Dataset excerpts
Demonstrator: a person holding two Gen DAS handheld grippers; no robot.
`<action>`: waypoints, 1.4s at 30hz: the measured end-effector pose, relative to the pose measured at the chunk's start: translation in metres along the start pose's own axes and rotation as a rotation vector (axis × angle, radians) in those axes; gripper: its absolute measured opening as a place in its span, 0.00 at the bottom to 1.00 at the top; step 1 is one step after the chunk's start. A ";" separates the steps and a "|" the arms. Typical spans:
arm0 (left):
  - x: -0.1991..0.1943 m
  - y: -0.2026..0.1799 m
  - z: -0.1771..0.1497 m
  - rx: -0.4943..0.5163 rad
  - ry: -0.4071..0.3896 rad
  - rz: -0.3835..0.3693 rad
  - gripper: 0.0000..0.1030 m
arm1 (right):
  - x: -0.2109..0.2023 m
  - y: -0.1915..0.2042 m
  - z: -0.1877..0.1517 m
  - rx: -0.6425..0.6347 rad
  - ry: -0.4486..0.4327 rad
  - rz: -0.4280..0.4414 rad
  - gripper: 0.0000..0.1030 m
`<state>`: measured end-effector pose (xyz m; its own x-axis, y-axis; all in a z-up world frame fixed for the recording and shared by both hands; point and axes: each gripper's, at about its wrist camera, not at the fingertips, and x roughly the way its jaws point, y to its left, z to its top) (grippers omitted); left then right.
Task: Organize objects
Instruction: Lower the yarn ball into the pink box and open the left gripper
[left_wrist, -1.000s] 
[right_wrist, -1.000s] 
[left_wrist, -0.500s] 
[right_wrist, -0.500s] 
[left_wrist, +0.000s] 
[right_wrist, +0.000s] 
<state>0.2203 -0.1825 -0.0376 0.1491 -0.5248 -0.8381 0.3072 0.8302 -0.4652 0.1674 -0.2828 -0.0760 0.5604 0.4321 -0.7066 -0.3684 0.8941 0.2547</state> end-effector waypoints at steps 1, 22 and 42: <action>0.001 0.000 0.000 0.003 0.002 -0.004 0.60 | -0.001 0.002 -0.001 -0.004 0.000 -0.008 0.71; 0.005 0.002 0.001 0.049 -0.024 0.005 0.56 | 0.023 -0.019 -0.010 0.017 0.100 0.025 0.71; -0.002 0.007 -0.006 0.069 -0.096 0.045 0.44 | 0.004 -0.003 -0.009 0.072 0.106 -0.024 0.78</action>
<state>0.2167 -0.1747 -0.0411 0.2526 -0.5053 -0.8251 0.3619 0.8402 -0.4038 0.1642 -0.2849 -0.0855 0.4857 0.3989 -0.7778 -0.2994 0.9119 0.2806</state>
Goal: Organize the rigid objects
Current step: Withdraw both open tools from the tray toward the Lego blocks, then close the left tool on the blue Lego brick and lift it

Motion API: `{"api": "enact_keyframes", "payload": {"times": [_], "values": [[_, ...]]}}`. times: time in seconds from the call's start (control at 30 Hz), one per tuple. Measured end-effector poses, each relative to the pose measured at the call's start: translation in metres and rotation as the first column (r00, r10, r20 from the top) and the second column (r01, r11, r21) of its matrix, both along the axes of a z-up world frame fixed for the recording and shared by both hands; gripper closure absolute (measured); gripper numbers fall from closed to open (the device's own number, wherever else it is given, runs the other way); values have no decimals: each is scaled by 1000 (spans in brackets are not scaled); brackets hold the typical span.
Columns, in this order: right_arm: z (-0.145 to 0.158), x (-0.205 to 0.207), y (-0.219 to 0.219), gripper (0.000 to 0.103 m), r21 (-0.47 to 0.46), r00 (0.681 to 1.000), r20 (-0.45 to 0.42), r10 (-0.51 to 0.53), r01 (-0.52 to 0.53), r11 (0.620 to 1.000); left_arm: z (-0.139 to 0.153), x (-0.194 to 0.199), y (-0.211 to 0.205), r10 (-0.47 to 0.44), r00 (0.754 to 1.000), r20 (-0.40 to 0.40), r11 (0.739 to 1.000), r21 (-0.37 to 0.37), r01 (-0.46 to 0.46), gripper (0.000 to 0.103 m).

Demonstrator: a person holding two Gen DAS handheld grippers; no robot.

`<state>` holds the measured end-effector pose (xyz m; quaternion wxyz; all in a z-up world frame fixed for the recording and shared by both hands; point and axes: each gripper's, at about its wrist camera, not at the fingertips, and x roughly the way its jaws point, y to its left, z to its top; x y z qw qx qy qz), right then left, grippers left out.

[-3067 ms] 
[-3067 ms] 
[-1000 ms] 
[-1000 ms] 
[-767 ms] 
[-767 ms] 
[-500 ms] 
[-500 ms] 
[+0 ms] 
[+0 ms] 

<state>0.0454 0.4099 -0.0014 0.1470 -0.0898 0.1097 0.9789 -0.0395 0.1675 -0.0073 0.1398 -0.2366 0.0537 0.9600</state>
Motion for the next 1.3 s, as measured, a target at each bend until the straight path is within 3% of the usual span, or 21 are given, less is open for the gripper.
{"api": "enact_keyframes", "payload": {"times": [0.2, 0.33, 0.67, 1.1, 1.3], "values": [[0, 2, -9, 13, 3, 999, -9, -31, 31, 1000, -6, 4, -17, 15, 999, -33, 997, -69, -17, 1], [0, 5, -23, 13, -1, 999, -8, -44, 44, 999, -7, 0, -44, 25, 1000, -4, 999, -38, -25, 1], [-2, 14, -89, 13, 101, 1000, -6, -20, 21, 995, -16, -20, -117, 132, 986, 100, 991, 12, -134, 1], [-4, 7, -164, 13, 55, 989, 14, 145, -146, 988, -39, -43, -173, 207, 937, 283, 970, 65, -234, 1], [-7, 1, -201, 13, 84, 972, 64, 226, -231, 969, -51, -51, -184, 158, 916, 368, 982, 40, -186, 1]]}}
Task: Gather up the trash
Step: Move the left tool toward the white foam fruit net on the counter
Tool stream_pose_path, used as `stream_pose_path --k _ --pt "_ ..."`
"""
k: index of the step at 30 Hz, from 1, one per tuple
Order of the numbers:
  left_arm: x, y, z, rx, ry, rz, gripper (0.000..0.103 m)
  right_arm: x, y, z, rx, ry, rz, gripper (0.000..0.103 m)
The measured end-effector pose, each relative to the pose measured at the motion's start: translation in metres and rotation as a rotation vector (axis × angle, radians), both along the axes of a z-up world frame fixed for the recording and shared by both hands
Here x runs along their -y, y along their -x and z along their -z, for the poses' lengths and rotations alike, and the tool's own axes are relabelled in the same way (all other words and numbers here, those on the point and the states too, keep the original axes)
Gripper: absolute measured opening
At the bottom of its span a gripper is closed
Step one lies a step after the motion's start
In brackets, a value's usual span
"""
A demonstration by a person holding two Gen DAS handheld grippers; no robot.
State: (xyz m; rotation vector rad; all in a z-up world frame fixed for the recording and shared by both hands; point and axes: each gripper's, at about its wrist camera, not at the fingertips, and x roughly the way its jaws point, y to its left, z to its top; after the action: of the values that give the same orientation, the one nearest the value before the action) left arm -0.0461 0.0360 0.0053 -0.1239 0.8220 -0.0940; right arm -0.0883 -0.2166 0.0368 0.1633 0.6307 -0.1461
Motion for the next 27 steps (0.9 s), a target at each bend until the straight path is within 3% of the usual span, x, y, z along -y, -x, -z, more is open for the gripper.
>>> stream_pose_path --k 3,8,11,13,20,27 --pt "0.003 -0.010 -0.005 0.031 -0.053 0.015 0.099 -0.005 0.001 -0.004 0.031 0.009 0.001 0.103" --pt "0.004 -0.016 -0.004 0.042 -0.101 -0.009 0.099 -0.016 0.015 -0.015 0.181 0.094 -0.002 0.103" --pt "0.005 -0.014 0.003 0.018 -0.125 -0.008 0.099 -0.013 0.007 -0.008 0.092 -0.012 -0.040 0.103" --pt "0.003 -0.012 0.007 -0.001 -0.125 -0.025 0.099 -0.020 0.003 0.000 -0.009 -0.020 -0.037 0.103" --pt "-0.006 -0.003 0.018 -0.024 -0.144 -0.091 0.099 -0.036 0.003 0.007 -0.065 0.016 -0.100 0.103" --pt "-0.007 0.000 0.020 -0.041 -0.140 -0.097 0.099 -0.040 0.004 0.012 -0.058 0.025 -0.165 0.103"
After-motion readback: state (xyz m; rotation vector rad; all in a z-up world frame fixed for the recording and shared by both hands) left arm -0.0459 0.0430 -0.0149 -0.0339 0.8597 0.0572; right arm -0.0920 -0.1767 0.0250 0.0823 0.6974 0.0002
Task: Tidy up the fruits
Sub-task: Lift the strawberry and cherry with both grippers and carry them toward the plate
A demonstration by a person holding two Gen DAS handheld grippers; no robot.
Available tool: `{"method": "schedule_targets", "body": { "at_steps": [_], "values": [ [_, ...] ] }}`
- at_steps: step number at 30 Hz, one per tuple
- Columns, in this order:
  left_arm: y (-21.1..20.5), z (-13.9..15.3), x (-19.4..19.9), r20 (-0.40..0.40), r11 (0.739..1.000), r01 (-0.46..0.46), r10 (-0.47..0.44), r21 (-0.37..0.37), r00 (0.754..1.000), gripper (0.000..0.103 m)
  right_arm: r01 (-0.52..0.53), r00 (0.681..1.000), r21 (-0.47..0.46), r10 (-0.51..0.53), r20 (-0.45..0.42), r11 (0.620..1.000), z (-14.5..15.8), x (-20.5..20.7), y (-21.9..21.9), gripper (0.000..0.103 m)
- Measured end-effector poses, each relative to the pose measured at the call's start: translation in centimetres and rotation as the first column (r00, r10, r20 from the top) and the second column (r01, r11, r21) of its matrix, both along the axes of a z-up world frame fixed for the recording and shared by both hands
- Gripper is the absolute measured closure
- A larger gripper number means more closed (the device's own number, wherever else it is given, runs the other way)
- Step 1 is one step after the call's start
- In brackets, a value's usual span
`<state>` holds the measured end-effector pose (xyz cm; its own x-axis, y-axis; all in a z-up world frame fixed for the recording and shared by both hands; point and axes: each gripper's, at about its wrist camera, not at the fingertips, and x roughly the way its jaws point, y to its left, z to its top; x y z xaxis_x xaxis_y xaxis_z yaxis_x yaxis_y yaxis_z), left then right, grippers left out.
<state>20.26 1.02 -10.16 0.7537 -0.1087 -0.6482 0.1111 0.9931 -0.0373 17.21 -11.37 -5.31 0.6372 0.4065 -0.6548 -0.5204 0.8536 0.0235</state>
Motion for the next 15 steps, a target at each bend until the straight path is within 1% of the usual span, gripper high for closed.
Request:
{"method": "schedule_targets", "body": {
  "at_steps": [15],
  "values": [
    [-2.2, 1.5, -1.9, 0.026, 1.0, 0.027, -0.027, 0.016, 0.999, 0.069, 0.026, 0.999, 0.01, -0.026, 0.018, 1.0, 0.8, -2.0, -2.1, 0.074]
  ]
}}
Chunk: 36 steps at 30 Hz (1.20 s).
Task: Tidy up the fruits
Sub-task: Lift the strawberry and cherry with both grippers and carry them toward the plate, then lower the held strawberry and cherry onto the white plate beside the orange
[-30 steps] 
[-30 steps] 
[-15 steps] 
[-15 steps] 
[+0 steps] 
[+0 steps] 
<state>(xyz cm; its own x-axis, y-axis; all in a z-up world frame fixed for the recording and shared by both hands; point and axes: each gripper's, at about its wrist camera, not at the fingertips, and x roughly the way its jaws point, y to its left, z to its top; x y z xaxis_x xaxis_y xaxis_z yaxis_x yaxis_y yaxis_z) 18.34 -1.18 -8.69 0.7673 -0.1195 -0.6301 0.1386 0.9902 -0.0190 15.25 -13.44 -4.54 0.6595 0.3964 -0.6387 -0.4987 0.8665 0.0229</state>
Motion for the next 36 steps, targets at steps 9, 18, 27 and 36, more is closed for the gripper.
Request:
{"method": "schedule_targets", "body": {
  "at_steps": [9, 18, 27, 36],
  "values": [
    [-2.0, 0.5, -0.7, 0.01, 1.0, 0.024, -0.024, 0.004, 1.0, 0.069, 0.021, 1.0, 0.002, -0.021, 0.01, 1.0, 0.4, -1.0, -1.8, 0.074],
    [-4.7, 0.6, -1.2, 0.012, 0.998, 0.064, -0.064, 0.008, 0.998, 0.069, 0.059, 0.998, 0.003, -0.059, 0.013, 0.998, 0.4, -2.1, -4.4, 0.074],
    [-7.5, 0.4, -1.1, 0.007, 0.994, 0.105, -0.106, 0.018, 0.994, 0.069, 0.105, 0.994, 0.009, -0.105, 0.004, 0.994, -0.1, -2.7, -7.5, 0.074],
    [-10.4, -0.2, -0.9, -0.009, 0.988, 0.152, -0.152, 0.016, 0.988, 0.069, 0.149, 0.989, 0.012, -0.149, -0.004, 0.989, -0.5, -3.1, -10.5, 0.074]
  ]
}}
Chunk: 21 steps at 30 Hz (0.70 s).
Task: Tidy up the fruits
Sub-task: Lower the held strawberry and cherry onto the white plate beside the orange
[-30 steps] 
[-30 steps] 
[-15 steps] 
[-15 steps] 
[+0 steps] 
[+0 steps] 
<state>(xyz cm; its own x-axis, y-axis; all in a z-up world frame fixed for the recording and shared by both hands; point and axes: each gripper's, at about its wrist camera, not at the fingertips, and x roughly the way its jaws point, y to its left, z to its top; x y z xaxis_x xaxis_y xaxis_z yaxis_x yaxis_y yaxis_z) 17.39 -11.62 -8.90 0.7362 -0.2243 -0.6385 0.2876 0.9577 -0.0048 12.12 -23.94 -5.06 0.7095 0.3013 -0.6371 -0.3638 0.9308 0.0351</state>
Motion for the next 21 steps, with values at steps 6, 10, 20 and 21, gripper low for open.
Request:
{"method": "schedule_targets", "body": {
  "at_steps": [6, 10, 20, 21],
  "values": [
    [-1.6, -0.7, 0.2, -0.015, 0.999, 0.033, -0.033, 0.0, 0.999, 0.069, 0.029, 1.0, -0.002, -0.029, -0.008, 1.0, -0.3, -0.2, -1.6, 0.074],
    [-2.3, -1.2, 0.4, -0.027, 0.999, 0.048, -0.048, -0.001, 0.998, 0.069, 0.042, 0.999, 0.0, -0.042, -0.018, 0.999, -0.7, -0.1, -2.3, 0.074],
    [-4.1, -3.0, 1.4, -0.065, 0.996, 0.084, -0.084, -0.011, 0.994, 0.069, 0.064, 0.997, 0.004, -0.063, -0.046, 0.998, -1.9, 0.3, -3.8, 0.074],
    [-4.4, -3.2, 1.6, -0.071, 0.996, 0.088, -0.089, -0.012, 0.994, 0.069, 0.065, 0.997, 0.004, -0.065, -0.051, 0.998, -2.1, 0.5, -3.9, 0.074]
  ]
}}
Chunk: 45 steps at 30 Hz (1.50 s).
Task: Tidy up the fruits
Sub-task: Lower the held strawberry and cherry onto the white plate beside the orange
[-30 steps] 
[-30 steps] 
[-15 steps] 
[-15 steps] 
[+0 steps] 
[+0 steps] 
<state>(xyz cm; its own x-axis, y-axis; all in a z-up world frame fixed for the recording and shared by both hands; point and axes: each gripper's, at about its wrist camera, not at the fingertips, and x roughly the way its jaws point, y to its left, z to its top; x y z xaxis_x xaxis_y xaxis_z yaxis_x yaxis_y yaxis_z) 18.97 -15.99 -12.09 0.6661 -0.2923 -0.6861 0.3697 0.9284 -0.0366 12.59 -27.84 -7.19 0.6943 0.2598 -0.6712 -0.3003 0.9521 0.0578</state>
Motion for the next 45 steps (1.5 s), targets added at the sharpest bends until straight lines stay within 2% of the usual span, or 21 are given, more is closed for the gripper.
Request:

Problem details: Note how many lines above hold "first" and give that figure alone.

Task solution: 2